Mosquito Lagoon is a body of water located on the east coast of Florida in Brevard and Volusia counties. It is part of the Indian River Lagoon system and the Atlantic Intracoastal Waterway. It extends from the Ponce de Leon Inlet to a point north of Cape Canaveral, and connects to the Indian River via the Haulover Canal. The Mosquito Lagoon Aquatic Preserve includes 4740 acre in the northern end of the lagoon. The preserve originally extended to the southern end of the lagoon, but close to two-thirds of the preserve in the central and southern lagoon were transferred to the Federal government, and is now part of the Canaveral National Seashore. The cities of New Smyrna Beach and Edgewater, the Merritt Island National Wildlife Refuge and the Kennedy Space Center adjoin the lagoon.

The Nature Conservancy is coordinating an oyster restoration project, developed by the University of Central Florida.

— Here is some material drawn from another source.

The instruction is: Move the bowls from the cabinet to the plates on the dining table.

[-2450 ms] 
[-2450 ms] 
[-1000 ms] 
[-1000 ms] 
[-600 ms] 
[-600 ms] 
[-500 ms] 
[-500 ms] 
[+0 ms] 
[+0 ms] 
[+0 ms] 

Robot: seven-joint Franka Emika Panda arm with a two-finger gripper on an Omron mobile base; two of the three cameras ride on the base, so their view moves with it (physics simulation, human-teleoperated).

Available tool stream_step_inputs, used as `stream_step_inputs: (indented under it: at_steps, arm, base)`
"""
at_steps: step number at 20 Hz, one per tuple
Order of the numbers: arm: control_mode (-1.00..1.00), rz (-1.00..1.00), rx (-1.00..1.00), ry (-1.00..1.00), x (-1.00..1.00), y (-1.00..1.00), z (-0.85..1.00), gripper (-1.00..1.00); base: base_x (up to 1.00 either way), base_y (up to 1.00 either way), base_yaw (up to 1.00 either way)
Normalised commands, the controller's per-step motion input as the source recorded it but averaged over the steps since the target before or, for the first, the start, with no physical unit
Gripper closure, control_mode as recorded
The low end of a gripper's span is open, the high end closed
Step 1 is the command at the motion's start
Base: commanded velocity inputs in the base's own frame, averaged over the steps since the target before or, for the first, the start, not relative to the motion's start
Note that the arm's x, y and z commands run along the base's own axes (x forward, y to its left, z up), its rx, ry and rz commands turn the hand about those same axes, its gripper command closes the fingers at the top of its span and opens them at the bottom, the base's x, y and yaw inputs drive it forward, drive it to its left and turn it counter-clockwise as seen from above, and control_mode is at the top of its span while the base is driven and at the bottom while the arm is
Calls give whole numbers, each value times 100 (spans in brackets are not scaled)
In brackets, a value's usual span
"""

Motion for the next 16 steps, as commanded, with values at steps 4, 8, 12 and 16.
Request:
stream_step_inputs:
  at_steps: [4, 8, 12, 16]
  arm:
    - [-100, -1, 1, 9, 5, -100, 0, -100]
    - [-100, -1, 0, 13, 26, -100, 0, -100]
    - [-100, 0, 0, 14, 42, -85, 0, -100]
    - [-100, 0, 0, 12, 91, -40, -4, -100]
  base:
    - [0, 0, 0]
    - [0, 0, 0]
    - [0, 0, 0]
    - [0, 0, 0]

The goal is to restore about 40 acre of oyster reef habitat within the Canaveral National Seashore.

Winter, the bottlenose dolphin notable for her prosthetic tail (whose story was featured in the film Dolphin Tale and the sequel Dolphin Tale 2) was rescued from Mosquito Lagoon in December 2005.

In recent years the Mosquito lagoon has experienced several algal blooms, called "brown tides", that have resulted in extensive fish kills. The species of alga thought to be primarily responsible for the blooms, Aureoumbra lagunensis, was first detected in the lagoon in 2005. Blooms causing fish kills have occurred in the lagoon in 2012, 2016, 2018 and 2020.